603. The method of claim 597, wherein the one or more heat sources comprise flameless distributed combustors.
604. The method of claim 597, wherein the one or more heat sources comprise natural distributed combustors.
605. The method of claim 597, further comprising controlling a temperature within at least a majority of the selected section of the formation, wherein the pressure is controlled as a function of temperature, or the temperature is controlled as a function of pressure.
606. The method of claim 605, wherein controlling an average temperature comprises maintaining a temperature within the selected section within a pyrolysis temperature range.
607. The method of claim 597, further comprising controlling the heat such that an average heating rate of the selected section is less than about 3.0 °C per day during pyrolysis.
608. The method of claim 597, further comprising controlling the heat such that an average heating rate of the selected section is less than about 1 °C per day during pyrolysis.
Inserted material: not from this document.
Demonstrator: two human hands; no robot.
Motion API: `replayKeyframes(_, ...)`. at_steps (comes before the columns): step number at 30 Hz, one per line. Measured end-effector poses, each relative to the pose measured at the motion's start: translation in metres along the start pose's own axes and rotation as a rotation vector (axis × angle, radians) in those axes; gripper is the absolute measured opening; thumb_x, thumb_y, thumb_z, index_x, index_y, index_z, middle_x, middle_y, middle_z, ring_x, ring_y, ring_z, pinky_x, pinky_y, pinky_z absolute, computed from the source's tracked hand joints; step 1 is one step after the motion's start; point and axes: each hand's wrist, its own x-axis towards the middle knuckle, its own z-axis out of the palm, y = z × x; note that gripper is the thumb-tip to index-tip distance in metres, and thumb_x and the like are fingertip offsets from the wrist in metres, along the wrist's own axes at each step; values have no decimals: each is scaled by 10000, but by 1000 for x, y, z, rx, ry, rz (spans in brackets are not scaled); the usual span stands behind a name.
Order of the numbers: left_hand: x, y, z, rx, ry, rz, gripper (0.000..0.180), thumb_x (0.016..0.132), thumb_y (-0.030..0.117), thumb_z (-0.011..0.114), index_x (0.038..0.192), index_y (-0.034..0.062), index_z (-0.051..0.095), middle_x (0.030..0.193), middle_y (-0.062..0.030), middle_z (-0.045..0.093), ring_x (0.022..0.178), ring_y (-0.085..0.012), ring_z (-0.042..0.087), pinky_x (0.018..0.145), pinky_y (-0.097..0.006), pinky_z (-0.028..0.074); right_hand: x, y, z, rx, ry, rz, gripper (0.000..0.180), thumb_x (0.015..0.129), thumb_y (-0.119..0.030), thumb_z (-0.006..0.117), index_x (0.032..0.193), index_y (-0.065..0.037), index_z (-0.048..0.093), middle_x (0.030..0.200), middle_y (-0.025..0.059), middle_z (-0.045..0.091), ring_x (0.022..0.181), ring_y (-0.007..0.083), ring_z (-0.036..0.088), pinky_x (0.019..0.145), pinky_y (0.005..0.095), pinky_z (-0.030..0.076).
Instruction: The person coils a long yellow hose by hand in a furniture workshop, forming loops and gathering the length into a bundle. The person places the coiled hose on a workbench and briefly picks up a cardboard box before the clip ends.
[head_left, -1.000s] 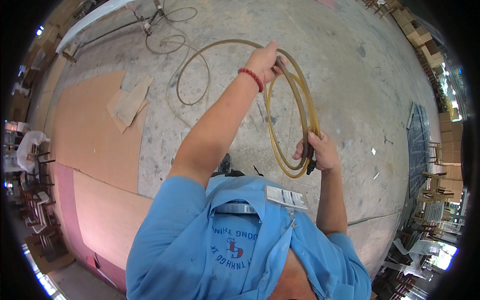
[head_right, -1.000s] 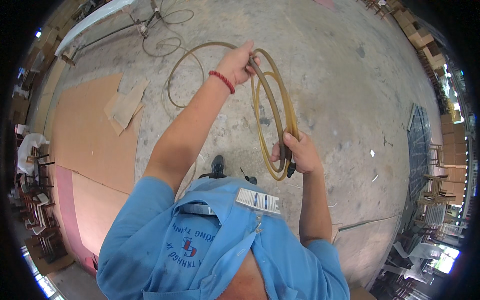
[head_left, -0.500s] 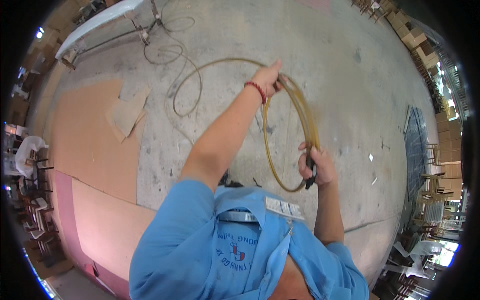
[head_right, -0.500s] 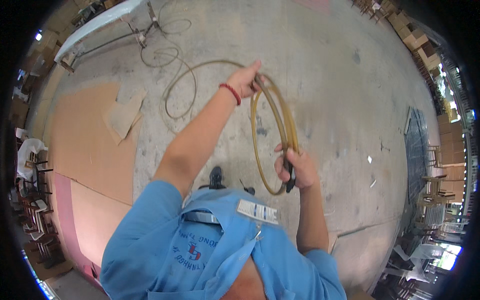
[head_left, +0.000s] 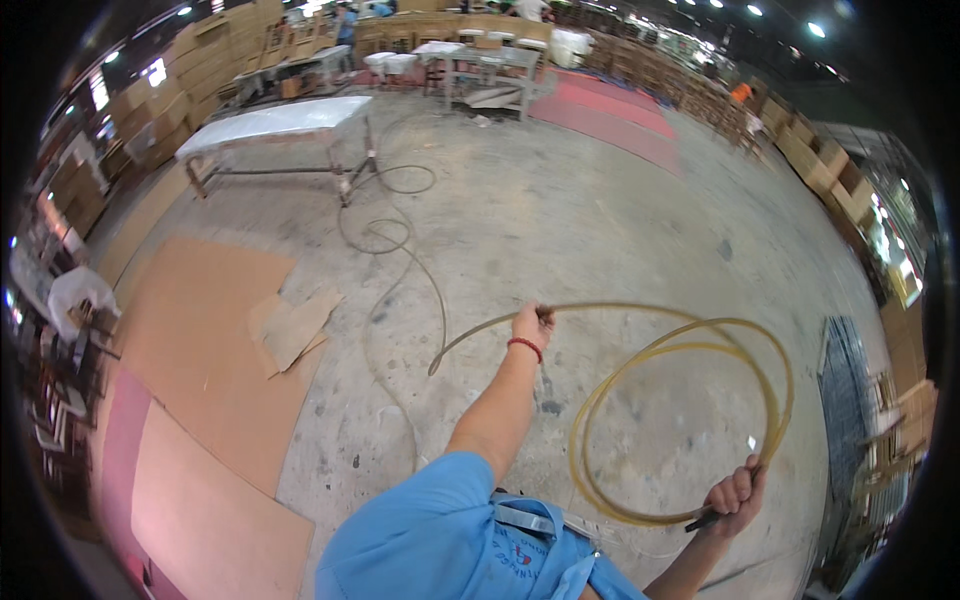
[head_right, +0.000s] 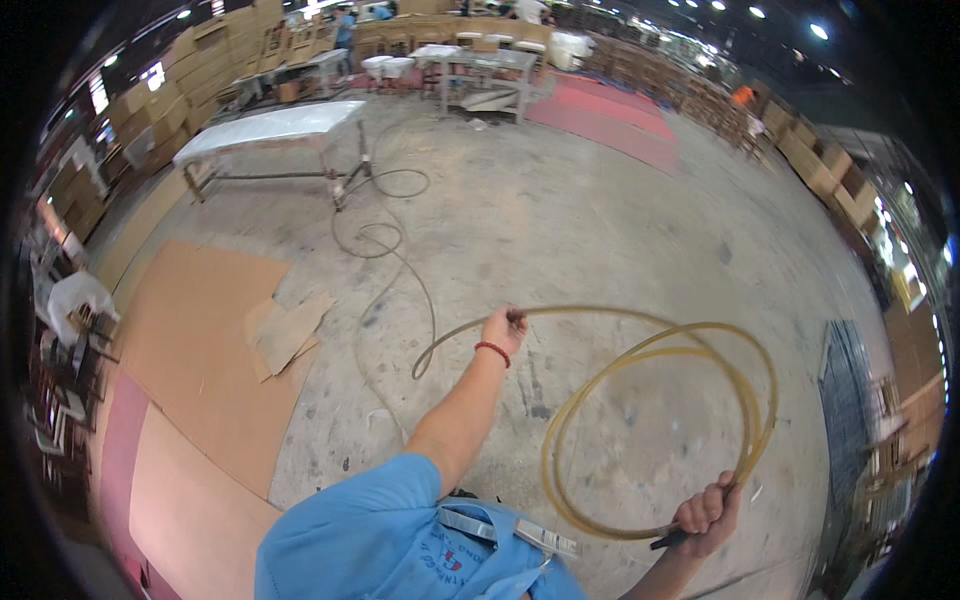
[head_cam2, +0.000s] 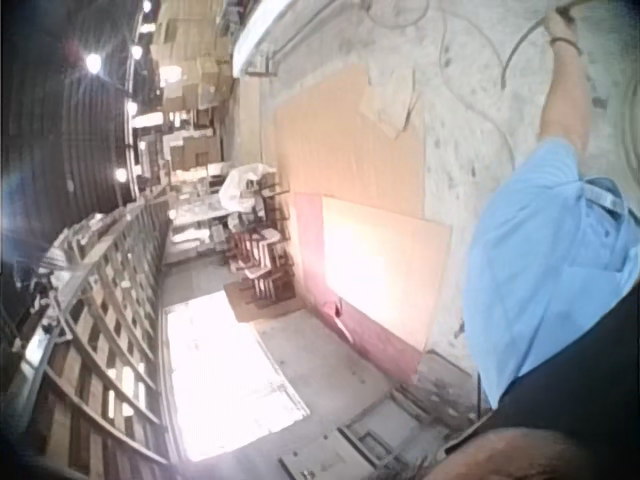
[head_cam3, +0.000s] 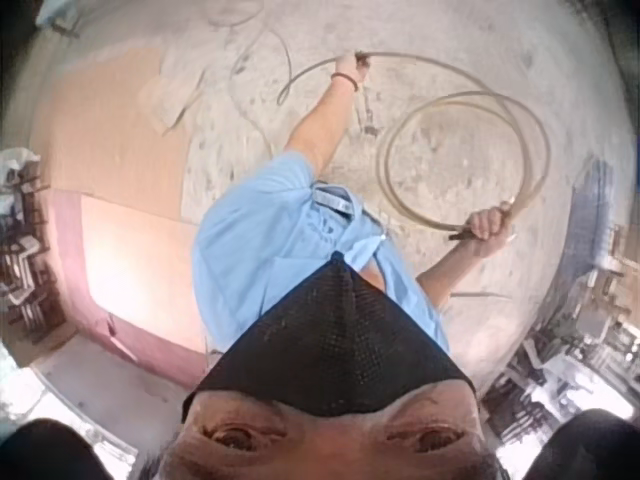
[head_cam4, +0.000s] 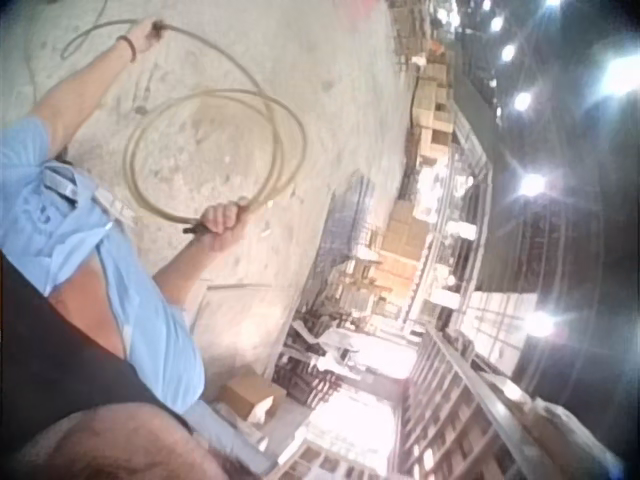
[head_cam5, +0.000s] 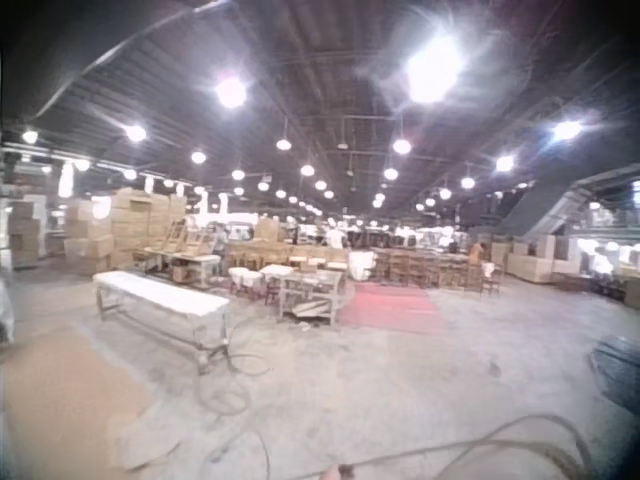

609. The method of claim 597, wherein providing heat from the one or more heat sources to at least the portion of formation comprises:
heating a selected volume (V) of the oil shale formation from the one or more heat sources, wherein the formation has an average heat capacity (C v), and wherein the heating pyrolyzes at least some hydrocarbons within the selected volume of the formation; and wherein heating energy/day provided to the volume is equal to or less than Pwr, wherein Pwr is calculated by the equation:
Pwr = h*V*C v*p B
wherein Pwr is the heating energy/day, h is an average heating rate of the formation, p B is formation bulk density, and wherein the heating rate is less than about 10 °C/day.
610. The method of claim 597, wherein allowing the heat to transfer comprises transferring heat substantially by conduction.
611. The method of claim 597, wherein providing heat from the one or more heat sources comprises heating the selected formation such that a thermal conductivity of at least a portion of the selected section is greater than about 0.5 W/(m °C).
612. The method of claim 597, wherein the produced mixture comprises condensable hydrocarbons having an API gravity of at least about 25°.
613. The method of claim 597, wherein the produced mixture comprises condensable hydrocarbons, and wherein about 0.1 % by weight to about 15 % by weight of the condensable hydrocarbons are olefins.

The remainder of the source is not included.